2. The waveguide according to claim 1, wherein the waveguide body
is made from a flexible material.
3. The waveguide according to claim 1, comprising two or more
electric wires provided along the outer surface of the waveguide
body, wherein one of the electric wires serves as the power line
and the other one of the electric wires serves as a ground line to
transmit the electric power.
4. The waveguide according to claim 1, comprising one or more
electric wires provided along the outer surface of the waveguide
body, wherein one of the electric wires serves as the power line
and one of the conductive coating layers serves as a ground line to
transmit the electric power.
5. The waveguide according to claim 1, wherein two of the
conductive coating layers are provided, and one of the conductive
coating layers serves as the power line and the other of the
conductive coating layers serves as a ground line to transmit the
electric power.
6. The waveguide according to claim 1, wherein the electromagnetic
waves transmit the signals and the electric power.
7. The waveguide according to claim 1, comprising two or more
electric wires provided inside of the waveguide body, wherein one
of the electric wires serves as the power line and the other one of
the electric wires serves a ground line to transmit the electric
power.
8. The waveguide according to claim 1, further comprising a cap
attached to an opening edge of the waveguide body and provided,
inside thereof, with an electromagnetic wave absorbing material
capable of absorbing the electromagnetic waves.
9. The waveguide according to claim 1, wherein one conductive
coating layer is provided on the inner surface of the waveguide
body, the waveguide body is made from a protective material, and
the waveguide body also functions as an outer protective
member.
10. An in-vehicle communication system comprising, a waveguide
comprising: a waveguide body which is hollow inside and made from a
shape-retentive material; and one or two conductive coating layers
which are electrically conductive and provided on one or both of an
inner surface and an outer surface of the waveguide body, an inner
space of one of the conductive coating layers serving as a
transmission path to transmit electromagnetic waves including
signals; and a power line for transmitting electric power.
Description
BACKGROUND OF THE INVENTION
[0001] 1. Field of the Invention
[0002] The present invention relates to a waveguide for
transmitting electromagnetic waves, and an in-vehicle communication
system using the waveguide.
[0003] 2. Description of the Related Art
[0004] An in-vehicle communication system employing a wire harness
using electric wires is well-known.

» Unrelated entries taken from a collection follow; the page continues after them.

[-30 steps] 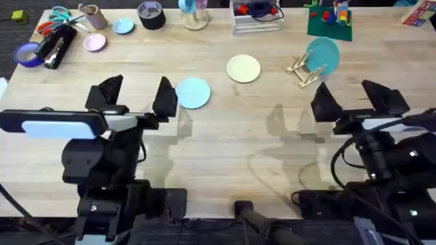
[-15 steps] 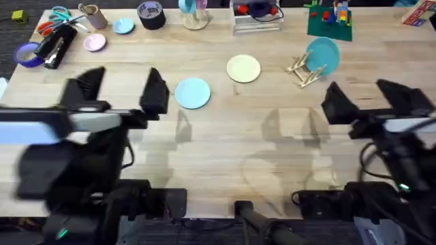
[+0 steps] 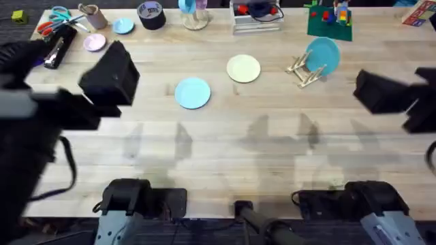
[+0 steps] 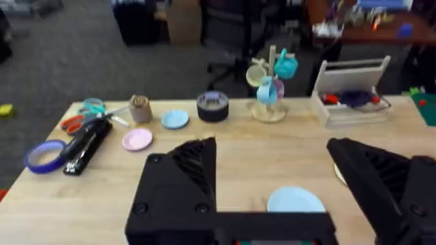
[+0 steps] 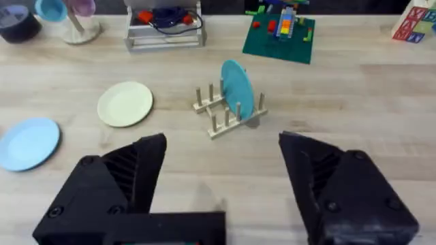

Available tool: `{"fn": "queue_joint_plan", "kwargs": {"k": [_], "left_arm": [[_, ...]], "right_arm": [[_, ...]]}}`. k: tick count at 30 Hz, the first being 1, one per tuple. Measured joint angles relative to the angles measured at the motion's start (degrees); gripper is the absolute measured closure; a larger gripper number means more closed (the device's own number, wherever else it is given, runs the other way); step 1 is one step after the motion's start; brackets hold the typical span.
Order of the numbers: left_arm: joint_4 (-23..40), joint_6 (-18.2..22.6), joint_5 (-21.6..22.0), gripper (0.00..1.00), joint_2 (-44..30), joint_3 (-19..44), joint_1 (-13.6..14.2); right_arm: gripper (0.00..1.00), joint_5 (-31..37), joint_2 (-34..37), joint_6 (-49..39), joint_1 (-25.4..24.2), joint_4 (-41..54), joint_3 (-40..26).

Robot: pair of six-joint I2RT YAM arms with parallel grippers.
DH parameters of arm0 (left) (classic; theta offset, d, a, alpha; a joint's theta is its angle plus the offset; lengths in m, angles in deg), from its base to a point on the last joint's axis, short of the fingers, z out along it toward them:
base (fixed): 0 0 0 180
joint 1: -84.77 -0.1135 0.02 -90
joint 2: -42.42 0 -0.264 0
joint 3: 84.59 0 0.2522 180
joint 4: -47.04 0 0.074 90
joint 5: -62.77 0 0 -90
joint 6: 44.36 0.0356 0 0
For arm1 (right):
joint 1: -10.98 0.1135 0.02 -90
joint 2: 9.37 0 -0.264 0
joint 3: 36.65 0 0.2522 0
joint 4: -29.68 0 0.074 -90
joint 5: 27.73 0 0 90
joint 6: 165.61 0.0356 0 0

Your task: Pick up the plates from the table one by one and place each into a slot on the dish rack.

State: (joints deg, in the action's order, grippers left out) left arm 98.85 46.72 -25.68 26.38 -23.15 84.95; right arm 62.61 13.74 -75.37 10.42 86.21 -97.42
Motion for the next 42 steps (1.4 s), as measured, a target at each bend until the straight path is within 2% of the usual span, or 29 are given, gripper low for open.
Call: {"fn": "queue_joint_plan", "kwargs": {"k": [10,15,21,28,29,33,35,37,42], "left_arm": [[16.79,-2.99,-0.41,0.008,-22.16,20.98,0.00],[24.37,-3.63,-2.59,0.009,-33.41,29.67,0.00],[32.28,-3.88,-5.49,0.008,-45.22,36.81,0.00],[33.17,-4.13,-6.50,0.006,-52.44,38.14,0.00],[33.19,-4.46,-6.52,0.048,-53.05,38.14,0.00],[34.44,-4.50,-6.54,0.672,-54.60,38.14,0.00],[34.91,-4.35,-6.52,0.923,-54.93,38.16,0.00],[35.58,-4.39,-6.63,0.956,-54.95,38.16,0.00],[36.00,-4.22,-8.15,0.960,-54.93,38.21,0.00]], "right_arm": [[0.007,-0.23,23.78,-0.01,0.00,11.20,-19.57],[0.007,-0.23,32.14,-0.01,0.00,16.63,-26.61],[0.007,-0.23,37.45,-0.01,0.00,19.17,-31.09],[0.007,-0.23,37.75,-0.01,0.00,19.43,-31.17],[0.007,-0.23,37.75,0.01,0.00,19.43,-31.17],[0.008,-0.23,37.75,0.04,0.00,19.44,-31.17],[0.008,-0.23,37.75,0.46,0.00,19.45,-31.17],[0.008,-0.23,37.75,0.97,0.00,19.45,-31.17],[0.007,-0.23,37.75,1.49,0.00,19.45,-31.17]]}}
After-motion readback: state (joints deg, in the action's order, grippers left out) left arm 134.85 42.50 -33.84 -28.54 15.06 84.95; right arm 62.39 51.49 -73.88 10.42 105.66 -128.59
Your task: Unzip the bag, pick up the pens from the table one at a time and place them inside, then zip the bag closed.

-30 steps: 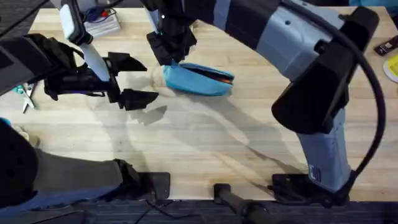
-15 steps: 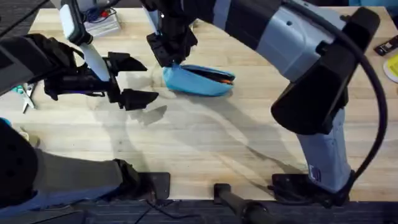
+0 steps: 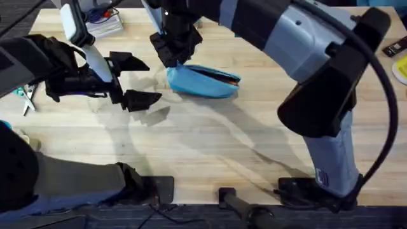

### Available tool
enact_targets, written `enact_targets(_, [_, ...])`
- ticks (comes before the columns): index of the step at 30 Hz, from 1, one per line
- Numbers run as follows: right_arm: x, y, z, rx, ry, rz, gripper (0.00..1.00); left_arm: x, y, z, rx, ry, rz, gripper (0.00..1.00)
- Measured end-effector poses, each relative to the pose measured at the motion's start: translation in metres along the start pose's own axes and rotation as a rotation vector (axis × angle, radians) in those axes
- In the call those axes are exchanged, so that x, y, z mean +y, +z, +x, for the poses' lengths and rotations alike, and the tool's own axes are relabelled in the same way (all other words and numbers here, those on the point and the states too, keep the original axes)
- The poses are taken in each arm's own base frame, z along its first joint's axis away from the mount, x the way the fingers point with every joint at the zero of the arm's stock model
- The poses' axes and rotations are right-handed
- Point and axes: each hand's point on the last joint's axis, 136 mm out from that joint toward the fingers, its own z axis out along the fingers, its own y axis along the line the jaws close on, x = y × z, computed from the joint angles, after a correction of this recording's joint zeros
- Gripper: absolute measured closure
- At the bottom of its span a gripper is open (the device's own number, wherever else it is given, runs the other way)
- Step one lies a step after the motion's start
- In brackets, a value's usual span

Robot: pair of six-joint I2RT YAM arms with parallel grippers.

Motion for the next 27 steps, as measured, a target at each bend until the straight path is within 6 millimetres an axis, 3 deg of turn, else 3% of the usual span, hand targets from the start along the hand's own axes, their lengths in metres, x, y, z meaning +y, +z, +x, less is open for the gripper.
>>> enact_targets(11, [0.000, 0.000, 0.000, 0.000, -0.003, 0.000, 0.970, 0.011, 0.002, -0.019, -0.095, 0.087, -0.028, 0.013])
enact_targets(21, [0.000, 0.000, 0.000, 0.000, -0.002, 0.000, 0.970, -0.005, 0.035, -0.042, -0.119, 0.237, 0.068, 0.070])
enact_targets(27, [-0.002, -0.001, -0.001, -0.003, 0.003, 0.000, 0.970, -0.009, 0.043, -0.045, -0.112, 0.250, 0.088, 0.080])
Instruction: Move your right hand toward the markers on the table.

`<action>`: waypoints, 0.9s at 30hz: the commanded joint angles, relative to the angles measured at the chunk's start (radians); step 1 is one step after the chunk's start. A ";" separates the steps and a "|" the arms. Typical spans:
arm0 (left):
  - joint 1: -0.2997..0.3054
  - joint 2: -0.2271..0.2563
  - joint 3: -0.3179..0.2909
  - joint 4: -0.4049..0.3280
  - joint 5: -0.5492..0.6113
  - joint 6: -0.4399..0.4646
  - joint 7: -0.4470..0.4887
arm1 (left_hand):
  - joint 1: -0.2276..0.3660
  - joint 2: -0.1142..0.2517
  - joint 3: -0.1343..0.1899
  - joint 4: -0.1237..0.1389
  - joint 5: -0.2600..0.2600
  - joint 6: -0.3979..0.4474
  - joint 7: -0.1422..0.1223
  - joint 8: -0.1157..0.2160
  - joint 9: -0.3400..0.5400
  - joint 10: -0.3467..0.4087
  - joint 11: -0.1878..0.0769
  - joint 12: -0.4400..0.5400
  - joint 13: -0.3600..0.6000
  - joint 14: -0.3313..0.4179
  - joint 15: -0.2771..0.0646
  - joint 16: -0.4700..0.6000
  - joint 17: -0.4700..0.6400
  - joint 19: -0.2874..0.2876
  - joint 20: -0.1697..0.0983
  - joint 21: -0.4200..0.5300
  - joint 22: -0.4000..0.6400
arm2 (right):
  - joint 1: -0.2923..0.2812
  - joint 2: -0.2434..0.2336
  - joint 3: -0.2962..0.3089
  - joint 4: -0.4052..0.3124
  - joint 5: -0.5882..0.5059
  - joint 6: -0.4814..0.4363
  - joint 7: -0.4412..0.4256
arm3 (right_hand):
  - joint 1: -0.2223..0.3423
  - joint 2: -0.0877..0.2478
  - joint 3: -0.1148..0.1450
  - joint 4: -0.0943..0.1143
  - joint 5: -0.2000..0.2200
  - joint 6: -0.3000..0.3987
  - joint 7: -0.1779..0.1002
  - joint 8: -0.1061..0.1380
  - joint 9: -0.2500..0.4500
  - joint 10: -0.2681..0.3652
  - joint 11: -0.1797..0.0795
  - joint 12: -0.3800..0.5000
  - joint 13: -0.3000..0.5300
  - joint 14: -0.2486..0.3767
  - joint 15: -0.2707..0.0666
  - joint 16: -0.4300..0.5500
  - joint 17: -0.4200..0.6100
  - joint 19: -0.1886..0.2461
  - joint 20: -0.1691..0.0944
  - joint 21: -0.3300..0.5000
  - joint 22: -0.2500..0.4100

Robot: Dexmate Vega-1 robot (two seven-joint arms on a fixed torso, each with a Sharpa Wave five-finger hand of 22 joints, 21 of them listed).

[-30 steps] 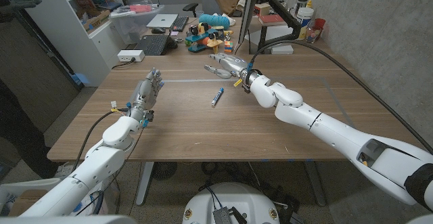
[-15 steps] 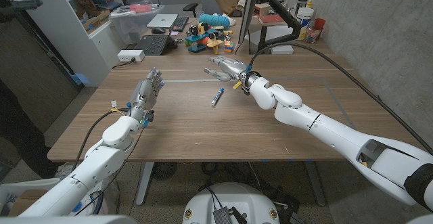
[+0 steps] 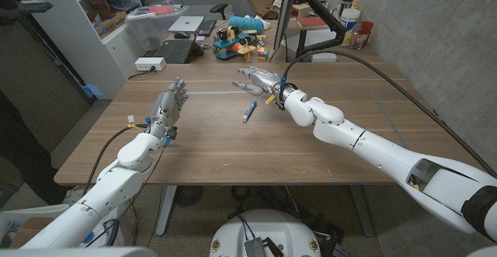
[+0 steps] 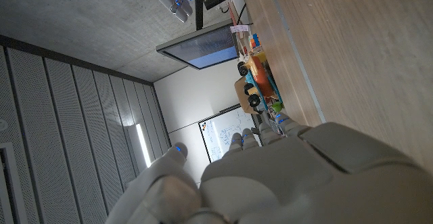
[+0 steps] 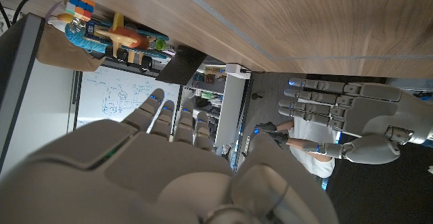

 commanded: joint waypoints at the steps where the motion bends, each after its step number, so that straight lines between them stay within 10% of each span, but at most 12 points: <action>1: 0.004 0.006 -0.004 -0.003 -0.007 0.007 -0.008 | 0.000 0.089 -0.004 -0.004 0.004 -0.092 0.004 0.001 0.003 -0.105 0.005 0.002 0.003 -0.108 0.007 0.002 0.003 -0.001 -0.019 0.006 0.005 | 0.024 0.027 -0.029 0.035 -0.016 -0.013 0.013 | 0.006 0.005 0.004 -0.009 0.002 0.005 -0.005 0.004 0.002 0.001 -0.001 0.003 0.005 -0.009 0.002 0.001 -0.001 -0.002 -0.003 -0.003 0.003; 27: -0.003 0.012 -0.003 -0.006 -0.016 0.023 -0.017 | -0.001 0.089 -0.006 -0.003 0.004 -0.090 0.005 0.001 0.003 -0.104 0.007 0.002 0.003 -0.107 0.007 0.002 0.003 0.000 -0.017 0.007 0.005 | 0.059 0.058 -0.074 0.113 -0.009 0.001 0.023 | 0.018 0.007 0.008 -0.018 0.002 0.000 -0.005 0.003 0.002 -0.003 -0.003 0.002 0.004 -0.011 0.000 0.001 -0.001 -0.002 -0.004 -0.003 0.002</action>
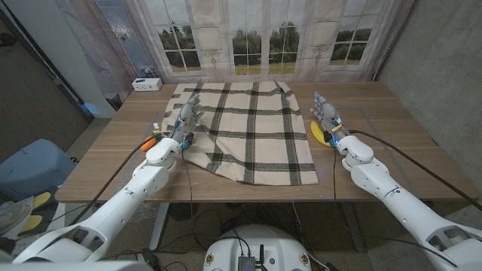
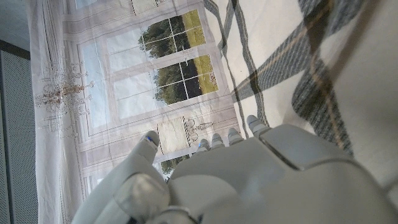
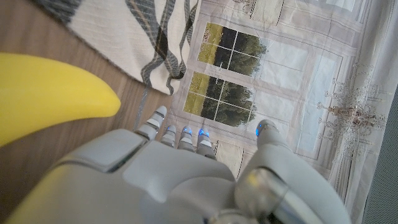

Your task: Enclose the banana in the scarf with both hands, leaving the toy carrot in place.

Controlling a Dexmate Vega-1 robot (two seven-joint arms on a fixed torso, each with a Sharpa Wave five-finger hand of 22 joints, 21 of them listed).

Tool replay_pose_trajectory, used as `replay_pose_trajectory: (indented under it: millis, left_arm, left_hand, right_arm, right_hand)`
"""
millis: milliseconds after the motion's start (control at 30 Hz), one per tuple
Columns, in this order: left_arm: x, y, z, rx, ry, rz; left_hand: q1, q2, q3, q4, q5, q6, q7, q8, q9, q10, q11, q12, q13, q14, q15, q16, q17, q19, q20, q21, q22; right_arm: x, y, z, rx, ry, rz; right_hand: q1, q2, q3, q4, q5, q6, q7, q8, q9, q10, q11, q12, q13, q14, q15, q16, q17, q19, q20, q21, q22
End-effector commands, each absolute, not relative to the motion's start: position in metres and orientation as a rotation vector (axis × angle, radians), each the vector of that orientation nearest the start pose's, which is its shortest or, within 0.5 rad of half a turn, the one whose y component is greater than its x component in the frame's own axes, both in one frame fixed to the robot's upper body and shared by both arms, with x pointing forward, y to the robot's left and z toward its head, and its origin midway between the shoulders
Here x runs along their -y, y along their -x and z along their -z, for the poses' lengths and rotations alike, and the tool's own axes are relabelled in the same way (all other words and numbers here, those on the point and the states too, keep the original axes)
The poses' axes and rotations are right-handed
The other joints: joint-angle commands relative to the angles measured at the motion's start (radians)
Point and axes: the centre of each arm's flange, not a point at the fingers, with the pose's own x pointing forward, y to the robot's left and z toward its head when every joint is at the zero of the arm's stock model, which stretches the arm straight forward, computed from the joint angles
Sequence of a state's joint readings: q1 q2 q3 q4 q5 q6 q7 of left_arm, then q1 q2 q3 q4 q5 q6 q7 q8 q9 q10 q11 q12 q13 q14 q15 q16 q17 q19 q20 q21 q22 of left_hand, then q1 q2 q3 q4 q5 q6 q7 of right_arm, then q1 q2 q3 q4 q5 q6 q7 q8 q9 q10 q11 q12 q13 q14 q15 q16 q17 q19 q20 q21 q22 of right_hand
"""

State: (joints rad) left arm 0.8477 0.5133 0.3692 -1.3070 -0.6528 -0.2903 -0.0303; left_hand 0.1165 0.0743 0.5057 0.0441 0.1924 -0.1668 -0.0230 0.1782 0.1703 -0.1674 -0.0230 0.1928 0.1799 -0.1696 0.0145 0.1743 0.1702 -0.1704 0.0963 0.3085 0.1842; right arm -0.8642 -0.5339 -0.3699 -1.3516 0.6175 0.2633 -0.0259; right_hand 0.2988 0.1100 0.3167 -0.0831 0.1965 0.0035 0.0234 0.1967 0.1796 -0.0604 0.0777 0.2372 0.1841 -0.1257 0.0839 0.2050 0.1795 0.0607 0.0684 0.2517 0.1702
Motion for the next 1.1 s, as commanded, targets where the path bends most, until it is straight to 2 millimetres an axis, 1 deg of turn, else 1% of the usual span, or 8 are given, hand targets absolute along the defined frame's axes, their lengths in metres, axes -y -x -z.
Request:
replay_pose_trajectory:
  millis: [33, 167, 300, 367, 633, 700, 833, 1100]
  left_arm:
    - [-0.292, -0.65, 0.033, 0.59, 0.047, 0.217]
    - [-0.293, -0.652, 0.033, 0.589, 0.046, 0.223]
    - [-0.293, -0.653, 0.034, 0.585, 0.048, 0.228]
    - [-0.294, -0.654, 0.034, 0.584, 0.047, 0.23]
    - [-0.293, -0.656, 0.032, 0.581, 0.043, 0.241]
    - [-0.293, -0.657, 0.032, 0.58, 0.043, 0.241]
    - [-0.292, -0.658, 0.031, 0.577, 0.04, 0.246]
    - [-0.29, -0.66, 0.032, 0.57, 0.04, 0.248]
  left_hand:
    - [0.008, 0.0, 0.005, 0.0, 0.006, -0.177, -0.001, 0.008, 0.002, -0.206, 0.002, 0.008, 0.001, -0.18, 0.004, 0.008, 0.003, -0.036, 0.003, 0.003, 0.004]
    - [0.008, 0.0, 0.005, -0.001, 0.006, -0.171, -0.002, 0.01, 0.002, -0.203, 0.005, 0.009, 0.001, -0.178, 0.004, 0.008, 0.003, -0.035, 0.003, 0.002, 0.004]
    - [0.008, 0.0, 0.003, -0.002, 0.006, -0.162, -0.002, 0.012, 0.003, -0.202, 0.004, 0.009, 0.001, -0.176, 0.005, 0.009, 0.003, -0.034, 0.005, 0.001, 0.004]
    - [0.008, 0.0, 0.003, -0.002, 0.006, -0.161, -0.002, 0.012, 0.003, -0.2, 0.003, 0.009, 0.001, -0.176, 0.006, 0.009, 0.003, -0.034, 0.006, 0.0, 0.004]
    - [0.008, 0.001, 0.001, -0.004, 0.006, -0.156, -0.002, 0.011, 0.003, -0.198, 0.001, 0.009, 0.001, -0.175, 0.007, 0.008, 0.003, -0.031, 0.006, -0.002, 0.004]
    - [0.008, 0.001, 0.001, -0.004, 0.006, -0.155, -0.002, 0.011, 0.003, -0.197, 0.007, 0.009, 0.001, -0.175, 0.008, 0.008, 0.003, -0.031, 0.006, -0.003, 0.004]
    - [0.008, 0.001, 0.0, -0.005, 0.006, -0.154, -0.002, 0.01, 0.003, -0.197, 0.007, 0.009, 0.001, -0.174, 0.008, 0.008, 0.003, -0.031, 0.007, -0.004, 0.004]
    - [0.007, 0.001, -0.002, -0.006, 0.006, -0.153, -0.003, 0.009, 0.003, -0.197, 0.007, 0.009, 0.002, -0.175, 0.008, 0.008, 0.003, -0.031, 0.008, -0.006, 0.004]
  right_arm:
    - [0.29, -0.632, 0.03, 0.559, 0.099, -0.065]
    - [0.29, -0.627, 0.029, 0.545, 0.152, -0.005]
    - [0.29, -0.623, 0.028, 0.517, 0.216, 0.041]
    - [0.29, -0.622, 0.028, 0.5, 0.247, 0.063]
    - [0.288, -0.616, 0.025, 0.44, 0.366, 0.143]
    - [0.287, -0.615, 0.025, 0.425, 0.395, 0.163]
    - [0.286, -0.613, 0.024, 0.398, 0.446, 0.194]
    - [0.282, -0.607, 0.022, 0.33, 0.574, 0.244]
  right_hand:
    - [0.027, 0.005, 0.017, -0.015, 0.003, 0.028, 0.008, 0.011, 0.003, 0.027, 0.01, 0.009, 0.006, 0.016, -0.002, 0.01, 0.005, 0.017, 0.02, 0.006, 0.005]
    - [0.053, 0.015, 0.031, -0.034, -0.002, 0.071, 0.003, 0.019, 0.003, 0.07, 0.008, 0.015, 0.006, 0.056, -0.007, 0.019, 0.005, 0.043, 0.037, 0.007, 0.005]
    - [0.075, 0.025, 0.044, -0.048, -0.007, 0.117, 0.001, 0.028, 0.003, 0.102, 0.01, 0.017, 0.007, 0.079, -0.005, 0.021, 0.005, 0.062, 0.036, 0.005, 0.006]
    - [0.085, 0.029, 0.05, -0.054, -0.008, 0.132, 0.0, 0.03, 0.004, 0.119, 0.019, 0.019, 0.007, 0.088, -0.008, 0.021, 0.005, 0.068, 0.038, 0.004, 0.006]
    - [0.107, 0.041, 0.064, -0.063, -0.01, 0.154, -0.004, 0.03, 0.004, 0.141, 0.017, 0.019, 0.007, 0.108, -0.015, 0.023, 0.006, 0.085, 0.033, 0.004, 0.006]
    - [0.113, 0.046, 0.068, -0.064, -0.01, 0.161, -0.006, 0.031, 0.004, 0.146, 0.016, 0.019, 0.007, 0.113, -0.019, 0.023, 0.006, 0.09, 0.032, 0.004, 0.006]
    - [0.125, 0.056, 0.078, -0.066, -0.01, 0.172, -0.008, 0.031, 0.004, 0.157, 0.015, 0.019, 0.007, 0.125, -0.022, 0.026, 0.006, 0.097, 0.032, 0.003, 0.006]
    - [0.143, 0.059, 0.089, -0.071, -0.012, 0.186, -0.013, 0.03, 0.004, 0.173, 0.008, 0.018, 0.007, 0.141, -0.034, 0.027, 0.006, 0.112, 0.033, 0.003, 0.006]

FIG. 1 illustrates such a
conventional in-vehicle communication system. A conventional
in-vehicle communication system 100 in FIG. 1 includes a first wire
harness 101 installed in an interior space, and a second wire
harness 102 installed in an engine compartment. The first wire
harness 101 includes a plurality of electric wires W, and a
plurality of connectors 111 connected to both sides of each
electric wire W. The second wire harness 102 includes a plurality
of electric wires W, and a plurality of connectors 112 connected to
both sides of each electric wire W. The electric wires W are tied
together into a small diameter with, for example, binding tape. The
connectors 111 of the first wire harness 101 are connected to the
corresponding connectors 112 of the second wire harness 102 at the
boundary between the interior space and the engine compartment.
These connections provide transmission paths across the boundary
between the respective spaces inside the vehicle.
[0005] In the in-vehicle communication system 100, the number of
the electric wires W tends to increase with the increase of
in-vehicle circuits these days, and the diameter of each bundle of
the electric wires W increases accordingly. Thus, there is a
problem with installation space inside the vehicle, or a problem
with weight increase of the first wire harness 101 and the second
wire harness 102. In addition, the number of the connectors
connected between the interior space and the engine compartment
increases, which requires substantial work to connect the
connectors.
[0006] An in-vehicle communication system employing a waveguide has
also been proposed (refer to JP 2005-176123 A). Such a conventional
in-vehicle communication system can reduce a diameter and weight of
transmission path, and simplify connection configuration between
spaces inside a vehicle, thereby improving efficiency of
connection.
[0007] The conventional waveguide is generally made of metal.
Alternatively, a waveguide made of electrically-conductive plastic
has been proposed (refer to JP 2002-204110 A).
SUMMARY OF THE INVENTION
[0008] However, there is no specific information about electric
power transmission in the proposed waveguides. In the case of using
such a waveguide in an in-vehicle communication system, electric
power transmission is essential and therefore, a proposal for
specific means for the electric power transmission is required.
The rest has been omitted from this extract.